Chart of Fed interest rate versus 30-year home mortgage rate“The 30-year fixed rate is not going to change much,” said Oscar Wei, an economist with the California Association of Realtors.

On Wednesday, the central bank cut its key interest rate by half a percentage point – an unusually sharp cut – to 4.9 percent. It was the first cut in four years and a sign that Fed officials are optimistic about the economy’s development.

The Fed had kept interest rates at more than two decades’ high to combat inflation amid the coronavirus pandemic. While that decision helped stabilize consumer prices, it also led to huge increases in mortgage rates — increasing monthly payments on new home loans by thousands of dollars in some cases and forcing many potential homebuyers out of the market.

Currently, the average interest rate on a typical 30-year fixed-rate mortgage is about 6.2 percent, according to the latest data from Freddie Mac. That’s more than double the 2.8 percent rate that hit a near record low three years ago.

Homebuyers shouldn’t expect mortgage rates to fall back to these bargain levels any time soon, but some relief may be on the way, as the Fed is expected to continue lowering borrowing costs in the coming months and years.

“I think towards the end of the year, mortgages will start to go down,” said Brett Nicoletti, branch manager at Guild Mortgage in Los Gatos.
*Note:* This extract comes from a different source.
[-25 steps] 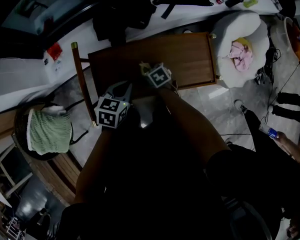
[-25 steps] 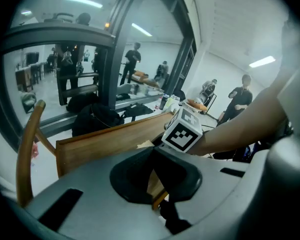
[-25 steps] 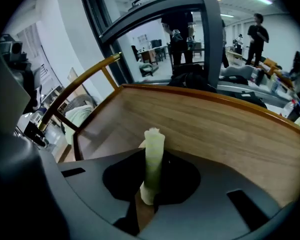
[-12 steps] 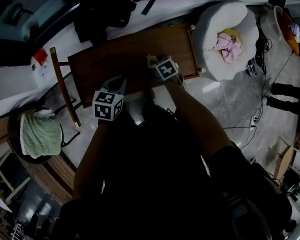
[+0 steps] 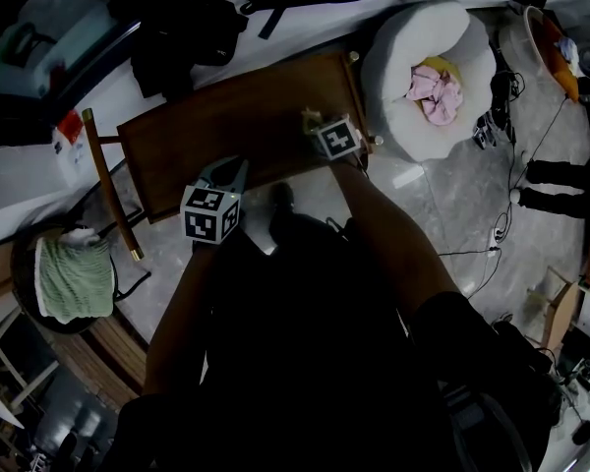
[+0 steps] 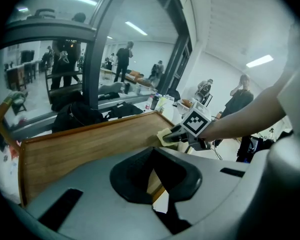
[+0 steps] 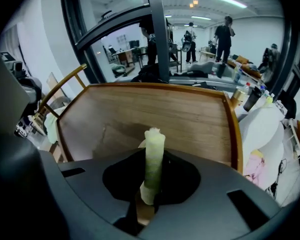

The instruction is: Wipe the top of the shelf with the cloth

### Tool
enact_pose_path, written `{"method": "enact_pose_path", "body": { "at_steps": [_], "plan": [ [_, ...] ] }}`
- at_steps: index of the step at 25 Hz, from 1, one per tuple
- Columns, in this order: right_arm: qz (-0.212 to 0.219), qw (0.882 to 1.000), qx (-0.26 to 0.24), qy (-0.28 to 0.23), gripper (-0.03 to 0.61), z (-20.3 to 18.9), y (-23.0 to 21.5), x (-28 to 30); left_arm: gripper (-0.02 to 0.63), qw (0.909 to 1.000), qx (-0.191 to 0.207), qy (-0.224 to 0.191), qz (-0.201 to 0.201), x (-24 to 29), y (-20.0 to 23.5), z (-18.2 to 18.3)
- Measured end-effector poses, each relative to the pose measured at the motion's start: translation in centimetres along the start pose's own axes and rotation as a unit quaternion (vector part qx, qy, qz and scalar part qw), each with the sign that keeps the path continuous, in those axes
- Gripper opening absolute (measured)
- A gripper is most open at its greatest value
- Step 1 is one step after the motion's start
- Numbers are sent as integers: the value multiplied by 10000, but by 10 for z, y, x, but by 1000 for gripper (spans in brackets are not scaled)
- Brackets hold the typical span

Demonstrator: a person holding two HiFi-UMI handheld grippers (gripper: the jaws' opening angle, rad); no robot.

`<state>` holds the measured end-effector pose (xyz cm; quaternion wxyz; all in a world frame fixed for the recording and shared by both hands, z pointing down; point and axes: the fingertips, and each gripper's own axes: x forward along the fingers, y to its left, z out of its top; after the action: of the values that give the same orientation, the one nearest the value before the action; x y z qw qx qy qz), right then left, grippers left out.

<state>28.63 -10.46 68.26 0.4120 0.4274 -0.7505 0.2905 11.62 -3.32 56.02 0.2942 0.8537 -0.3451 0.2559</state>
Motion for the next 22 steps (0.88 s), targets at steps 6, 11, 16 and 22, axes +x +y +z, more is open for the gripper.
{"method": "enact_pose_path", "body": {
  "at_steps": [6,11,16,22],
  "plan": [
    [-447,9988,138,131,46,-12,-38,-14,6,9999,-47,-97,-29,10,-16,5],
    [-785,9957,401,289,46,-19,-60,-23,6,9997,-134,-177,-40,9,-22,6],
    [-888,9920,726,535,46,-26,-65,-24,6,9995,-190,-258,-4,5,-16,9],
    [-1243,9893,725,219,46,-13,-72,-34,6,9992,-219,-341,46,-13,5,8]
  ]
}}
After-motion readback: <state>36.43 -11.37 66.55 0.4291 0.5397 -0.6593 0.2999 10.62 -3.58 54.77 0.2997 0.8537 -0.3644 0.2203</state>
When will mortgage rates fall?

Actually, they already are.

Since rising to over 7% in the spring, interest rates have fallen by more than one percentage point. The fastest decline in a month and a half. This is mainly because banks have anticipated the Fed’s move and adjusted their interest rates accordingly.

However, the Fed indicated on Wednesday that it plans two more rate cuts before the end of the year. Wei expects mortgage rates to fall to about 6% by then.

Looking ahead, Fed officials have said they will likely continue cutting interest rates at least through 2026. “I think the long-term interest rate will be somewhere around 5%,” Wei said.

What does the interest rate cut mean for property prices?

Probably not very much.

But Wei said if those who have been holding off on buying a home realize the immediate impact of the Fed’s move, it could encourage more people to enter the market.

“Perhaps they are actually thinking more seriously about buying because they have not seen a significant decline in interest rates,” he said.

That could put some upward pressure on home prices. However, as the market enters the traditionally quiet fall and winter season, prices could still fall on a month-to-month basis. However, Wei noted that prices could rise in some parts of the Bay Area, particularly in wealthier cities where buyers can make a larger down payment.

In August, the median price for a single-family home in the Bay Area fell to $1.24 million, a decrease of 4.6 percent from July and 1.6 percent from a year ago.

Over the next two years or so, lower mortgage rates could convince homeowners who have been hesitant to sell because they didn’t want to give up the lower interest rate to finally put their properties on the market. That could help ease the Bay Area’s tight housing market by getting more homes on the market. But higher demand is expected to drive prices up by about 4 to 5 percent per year, which is in line with historical trends.